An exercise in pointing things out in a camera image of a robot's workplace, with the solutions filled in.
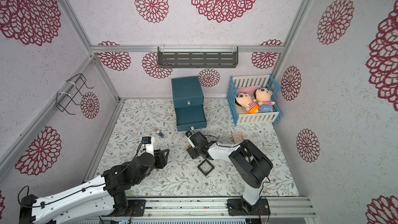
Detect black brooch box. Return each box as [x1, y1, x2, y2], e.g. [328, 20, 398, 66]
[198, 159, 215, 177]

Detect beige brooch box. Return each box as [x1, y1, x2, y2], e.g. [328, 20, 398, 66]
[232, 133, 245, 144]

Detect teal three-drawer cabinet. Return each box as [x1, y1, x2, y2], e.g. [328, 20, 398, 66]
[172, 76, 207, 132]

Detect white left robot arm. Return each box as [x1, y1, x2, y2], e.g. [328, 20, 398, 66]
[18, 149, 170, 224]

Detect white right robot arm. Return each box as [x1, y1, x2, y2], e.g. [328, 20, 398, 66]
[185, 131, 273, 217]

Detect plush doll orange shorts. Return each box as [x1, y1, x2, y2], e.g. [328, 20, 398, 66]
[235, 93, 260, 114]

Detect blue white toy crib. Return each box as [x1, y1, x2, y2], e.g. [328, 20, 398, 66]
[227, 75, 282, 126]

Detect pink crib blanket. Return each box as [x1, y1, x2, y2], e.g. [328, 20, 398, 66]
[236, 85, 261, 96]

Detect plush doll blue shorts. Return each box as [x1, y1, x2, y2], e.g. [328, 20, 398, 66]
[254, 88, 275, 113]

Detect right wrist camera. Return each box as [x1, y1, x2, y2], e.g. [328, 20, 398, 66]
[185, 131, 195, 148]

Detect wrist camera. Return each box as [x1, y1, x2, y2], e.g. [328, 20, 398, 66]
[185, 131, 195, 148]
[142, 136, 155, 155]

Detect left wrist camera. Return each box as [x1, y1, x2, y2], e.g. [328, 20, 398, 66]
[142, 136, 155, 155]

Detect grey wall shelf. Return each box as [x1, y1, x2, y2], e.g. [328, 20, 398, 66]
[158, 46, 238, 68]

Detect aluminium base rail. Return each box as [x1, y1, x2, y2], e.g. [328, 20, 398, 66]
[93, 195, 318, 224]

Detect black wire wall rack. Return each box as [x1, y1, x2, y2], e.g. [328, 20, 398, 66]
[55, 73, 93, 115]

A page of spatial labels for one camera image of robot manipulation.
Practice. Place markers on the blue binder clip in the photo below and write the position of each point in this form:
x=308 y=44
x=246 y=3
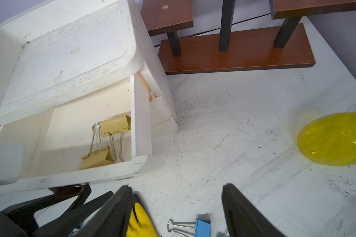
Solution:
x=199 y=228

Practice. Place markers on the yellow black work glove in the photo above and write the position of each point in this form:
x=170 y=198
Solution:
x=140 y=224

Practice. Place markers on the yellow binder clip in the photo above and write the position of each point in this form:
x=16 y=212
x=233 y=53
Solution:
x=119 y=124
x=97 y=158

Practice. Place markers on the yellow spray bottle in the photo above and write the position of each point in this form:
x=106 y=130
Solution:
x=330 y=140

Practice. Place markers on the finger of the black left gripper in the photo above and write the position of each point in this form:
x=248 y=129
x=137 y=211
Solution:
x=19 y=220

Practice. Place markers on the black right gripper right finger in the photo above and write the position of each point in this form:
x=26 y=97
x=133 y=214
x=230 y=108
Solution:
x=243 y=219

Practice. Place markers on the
....
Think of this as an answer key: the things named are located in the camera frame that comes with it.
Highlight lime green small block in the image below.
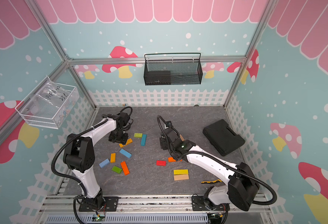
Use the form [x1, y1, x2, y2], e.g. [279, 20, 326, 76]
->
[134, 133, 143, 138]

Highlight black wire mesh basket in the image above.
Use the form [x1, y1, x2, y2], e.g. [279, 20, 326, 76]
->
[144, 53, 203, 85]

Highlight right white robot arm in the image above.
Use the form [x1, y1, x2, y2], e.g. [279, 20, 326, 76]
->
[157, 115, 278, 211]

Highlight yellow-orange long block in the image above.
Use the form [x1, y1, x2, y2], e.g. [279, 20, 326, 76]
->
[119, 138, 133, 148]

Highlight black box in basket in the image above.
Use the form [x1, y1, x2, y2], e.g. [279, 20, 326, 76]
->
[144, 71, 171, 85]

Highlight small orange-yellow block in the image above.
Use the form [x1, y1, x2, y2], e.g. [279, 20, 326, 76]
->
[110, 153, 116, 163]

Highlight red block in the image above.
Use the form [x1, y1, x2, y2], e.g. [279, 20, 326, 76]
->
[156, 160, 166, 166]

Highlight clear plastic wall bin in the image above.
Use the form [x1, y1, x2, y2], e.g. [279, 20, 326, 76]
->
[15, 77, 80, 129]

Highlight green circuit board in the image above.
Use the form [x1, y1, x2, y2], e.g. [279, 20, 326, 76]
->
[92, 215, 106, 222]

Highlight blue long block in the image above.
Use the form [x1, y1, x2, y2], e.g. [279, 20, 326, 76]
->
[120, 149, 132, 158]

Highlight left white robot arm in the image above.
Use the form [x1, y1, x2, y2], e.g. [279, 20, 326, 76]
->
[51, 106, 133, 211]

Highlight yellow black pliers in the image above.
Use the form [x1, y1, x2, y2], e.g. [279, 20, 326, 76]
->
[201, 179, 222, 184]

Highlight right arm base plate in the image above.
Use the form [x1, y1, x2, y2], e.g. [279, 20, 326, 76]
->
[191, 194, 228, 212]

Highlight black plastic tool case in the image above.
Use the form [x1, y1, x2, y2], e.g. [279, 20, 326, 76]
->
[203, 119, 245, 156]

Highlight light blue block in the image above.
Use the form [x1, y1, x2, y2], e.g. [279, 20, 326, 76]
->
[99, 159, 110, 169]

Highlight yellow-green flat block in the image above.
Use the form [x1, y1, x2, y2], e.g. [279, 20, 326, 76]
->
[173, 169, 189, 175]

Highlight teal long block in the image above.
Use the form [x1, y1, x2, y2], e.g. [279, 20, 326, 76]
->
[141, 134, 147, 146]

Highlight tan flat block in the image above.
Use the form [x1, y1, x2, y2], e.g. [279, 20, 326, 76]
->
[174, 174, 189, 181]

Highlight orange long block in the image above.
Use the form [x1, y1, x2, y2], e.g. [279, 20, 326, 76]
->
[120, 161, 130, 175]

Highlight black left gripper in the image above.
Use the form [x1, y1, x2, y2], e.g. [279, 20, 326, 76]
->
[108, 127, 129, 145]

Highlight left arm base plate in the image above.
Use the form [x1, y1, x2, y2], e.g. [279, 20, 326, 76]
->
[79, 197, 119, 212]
....
EXERCISE PROMPT:
If a line in the material above contains "green", show that line.

RESPONSE AREA:
Highlight lime green small block in the image below.
Highlight green circuit board in the image above.
Highlight yellow-green flat block in the image above.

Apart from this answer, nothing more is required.